It is sectional drawing which shows the conventional continuous meshing type manual transmission. FIG. 2 is an enlarged view in the vicinity of a low-speed stage idler gear shown in FIG. It is principal part sectional drawing for demonstrating the manual transmission which concerns on one Example of this invention. FIG. 4 is a schematic diagram for explaining the operation of a low speed gear train during high speed travel in the manual transmission shown in FIG. 3.

Explanation of symbols

1 Output shaft (first shaft)
2 Counter shaft (second shaft)
3, 4 Low-speed gear train idle gear 5 Clutch hub 6, 7 Synchronizer ring 6a, 7a Cone surface 8 Sleeve 9, 10 Low-speed gear train idle gear 11 One-way clutch

Claims (4)

Each gear train is a constantly meshing transmission having idle gears,
A synchronizer ring for synchronously rotating the idle gear and the first shaft is disposed between the clutch hub that rotates integrally with the first shaft and the idle gear.
In at least a low-speed gear train among the gear trains, an anti-swivel gear that is always meshed with the idle gear is disposed on the second shaft,
Between the anti-spinning gear and the second shaft, the anti-spinning gear is rotated together with the second shaft during low-speed traveling, and the anti-spinning gear is allowed to rotate during high-speed traveling.

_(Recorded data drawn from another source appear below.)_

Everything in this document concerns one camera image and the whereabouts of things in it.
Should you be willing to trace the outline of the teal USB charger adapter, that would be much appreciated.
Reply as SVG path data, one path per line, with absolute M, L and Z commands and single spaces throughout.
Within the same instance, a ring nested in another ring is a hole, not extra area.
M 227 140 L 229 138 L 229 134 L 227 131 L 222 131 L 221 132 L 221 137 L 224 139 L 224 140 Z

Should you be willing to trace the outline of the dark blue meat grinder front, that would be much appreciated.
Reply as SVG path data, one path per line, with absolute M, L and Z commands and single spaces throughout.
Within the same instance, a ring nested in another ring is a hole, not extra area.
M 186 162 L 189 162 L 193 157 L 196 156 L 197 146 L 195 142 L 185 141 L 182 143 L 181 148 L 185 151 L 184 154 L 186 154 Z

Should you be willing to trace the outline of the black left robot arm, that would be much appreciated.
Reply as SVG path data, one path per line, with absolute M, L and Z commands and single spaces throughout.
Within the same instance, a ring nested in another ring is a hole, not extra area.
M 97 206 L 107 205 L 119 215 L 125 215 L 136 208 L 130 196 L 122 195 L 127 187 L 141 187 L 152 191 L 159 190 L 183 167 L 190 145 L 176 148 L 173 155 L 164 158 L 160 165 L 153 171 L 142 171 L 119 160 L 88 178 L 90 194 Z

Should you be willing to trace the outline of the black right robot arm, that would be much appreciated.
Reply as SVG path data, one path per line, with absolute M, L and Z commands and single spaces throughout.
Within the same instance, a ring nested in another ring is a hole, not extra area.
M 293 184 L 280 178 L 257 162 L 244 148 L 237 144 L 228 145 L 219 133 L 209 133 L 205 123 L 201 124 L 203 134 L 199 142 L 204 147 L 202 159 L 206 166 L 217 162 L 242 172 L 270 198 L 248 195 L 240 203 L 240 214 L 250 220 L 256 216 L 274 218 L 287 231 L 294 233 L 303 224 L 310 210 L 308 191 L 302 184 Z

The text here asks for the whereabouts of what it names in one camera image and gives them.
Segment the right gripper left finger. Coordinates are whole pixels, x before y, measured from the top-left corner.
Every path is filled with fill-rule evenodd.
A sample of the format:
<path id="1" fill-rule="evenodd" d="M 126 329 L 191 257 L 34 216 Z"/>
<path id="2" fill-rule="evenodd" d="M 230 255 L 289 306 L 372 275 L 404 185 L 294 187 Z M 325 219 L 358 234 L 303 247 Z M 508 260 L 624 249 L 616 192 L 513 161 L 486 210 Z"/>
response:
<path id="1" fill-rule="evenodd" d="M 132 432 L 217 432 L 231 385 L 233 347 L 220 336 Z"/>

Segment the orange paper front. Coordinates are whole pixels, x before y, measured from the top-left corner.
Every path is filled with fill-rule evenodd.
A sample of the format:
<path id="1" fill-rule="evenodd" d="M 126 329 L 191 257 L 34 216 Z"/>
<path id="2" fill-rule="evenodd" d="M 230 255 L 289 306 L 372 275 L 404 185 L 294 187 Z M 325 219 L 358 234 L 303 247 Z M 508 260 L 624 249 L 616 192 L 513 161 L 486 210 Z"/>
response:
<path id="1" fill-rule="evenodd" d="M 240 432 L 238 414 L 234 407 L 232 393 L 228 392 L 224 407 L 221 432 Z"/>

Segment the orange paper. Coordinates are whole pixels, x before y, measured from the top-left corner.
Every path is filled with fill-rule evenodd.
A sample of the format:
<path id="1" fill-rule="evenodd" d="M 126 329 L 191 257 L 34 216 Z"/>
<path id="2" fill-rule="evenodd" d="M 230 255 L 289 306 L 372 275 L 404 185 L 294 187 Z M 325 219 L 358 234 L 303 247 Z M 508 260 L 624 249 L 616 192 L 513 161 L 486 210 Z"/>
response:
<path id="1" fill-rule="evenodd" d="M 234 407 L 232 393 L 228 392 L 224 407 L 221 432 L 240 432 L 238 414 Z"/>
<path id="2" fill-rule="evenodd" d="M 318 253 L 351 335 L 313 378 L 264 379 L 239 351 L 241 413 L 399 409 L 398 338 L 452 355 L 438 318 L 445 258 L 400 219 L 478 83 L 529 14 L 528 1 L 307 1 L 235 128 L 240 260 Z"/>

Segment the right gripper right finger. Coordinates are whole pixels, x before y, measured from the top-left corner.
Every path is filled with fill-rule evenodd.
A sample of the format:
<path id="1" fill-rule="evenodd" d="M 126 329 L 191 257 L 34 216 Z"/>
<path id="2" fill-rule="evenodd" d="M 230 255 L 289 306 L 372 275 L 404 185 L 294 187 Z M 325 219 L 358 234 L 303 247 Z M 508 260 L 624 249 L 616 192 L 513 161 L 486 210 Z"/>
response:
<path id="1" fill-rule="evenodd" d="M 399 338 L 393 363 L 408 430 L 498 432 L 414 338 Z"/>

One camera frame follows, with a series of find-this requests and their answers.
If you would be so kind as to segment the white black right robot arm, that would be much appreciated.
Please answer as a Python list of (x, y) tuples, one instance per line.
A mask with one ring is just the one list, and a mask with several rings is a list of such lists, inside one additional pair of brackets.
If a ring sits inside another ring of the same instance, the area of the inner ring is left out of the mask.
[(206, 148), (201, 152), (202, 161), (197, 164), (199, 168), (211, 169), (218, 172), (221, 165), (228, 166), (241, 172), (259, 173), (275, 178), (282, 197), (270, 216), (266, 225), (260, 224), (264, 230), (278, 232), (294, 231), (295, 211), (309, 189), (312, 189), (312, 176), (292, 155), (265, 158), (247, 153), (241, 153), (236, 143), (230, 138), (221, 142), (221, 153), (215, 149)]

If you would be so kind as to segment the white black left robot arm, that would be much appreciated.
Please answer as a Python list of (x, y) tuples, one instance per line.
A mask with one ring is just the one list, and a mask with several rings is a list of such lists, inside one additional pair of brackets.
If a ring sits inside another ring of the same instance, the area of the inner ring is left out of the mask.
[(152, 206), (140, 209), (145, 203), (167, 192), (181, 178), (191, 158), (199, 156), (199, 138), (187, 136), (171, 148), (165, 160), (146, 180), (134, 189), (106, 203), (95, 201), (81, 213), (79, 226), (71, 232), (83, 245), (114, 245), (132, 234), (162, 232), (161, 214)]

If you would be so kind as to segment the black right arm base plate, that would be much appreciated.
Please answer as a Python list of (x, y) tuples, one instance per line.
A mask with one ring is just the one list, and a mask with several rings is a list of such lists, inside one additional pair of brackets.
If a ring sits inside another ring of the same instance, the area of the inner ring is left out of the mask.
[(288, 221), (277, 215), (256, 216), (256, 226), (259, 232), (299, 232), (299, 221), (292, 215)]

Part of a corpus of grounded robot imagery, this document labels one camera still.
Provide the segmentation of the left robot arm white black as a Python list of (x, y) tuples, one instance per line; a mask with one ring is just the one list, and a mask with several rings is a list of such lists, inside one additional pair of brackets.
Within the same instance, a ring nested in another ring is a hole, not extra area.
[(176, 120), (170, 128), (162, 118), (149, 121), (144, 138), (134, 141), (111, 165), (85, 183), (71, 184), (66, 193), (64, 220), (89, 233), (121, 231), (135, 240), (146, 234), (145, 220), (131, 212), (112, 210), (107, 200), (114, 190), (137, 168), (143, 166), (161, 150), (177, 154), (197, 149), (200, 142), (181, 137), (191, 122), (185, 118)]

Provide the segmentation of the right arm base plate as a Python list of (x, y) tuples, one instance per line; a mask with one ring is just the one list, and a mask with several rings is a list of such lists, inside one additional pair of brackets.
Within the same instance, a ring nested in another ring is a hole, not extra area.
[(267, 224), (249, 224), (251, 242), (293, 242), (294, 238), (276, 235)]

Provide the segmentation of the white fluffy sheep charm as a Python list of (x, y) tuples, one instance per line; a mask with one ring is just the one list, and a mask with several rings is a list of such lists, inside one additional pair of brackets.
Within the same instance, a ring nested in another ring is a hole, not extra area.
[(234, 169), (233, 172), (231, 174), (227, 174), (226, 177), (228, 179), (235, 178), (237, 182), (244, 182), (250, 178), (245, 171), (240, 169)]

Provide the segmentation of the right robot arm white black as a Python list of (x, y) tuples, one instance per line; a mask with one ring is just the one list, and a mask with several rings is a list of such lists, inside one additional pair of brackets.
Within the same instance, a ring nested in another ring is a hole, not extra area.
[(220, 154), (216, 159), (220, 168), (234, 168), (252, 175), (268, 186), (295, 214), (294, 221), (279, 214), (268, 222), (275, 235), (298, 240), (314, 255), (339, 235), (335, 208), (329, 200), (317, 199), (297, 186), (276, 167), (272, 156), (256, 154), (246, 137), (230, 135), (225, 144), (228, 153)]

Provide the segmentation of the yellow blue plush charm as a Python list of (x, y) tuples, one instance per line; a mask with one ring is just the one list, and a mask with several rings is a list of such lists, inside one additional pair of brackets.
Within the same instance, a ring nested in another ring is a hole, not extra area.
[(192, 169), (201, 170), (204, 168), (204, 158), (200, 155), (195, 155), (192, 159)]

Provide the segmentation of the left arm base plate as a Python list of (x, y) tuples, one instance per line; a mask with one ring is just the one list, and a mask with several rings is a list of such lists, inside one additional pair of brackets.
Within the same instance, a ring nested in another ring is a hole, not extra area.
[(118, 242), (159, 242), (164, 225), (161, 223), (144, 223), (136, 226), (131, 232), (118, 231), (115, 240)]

A transmission characterized in that a one-way clutch is arranged.   The transmission according to claim 1, wherein a sliding resistance acting between the synchronizer ring and the idle gear is larger than a rotational resistance of the one-way clutch. The first shaft is an output shaft for outputting power;
The transmission according to claim 1 or 2, wherein the second shaft is a countershaft arranged in parallel with the first shaft.   The transmission according to any one of claims 1 to 3, wherein the transmission is a manual transmission.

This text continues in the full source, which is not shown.